• Work instructions
The required output is the line containing "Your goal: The" followed by every later line through the end of the data, all reproduced exactly.

• Available data
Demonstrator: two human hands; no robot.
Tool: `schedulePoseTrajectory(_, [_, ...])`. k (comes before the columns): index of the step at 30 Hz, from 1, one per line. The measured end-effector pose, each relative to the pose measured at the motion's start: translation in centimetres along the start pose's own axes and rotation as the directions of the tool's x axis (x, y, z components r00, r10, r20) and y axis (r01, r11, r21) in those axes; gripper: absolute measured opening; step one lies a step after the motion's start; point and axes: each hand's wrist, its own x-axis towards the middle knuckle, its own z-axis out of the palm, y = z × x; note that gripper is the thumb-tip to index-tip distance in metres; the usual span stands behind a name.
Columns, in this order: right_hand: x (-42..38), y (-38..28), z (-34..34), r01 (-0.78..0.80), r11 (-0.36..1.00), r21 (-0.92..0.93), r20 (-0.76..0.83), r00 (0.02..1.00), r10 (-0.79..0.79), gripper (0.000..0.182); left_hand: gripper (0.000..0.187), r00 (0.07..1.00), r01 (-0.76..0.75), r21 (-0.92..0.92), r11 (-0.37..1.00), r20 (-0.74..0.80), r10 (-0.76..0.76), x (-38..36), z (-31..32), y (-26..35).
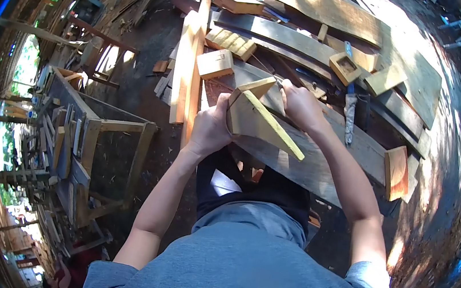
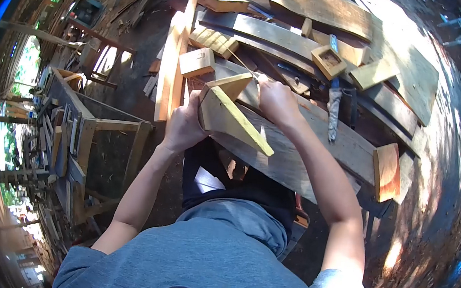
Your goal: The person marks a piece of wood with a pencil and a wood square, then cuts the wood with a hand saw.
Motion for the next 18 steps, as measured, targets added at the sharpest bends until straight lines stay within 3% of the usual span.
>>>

• Output of the exercise
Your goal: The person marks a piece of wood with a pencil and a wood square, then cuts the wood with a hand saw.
Motion for the next 18 steps, as measured, targets added at the sharpest bends until straight lines stay within 3% of the usual span.
>>>

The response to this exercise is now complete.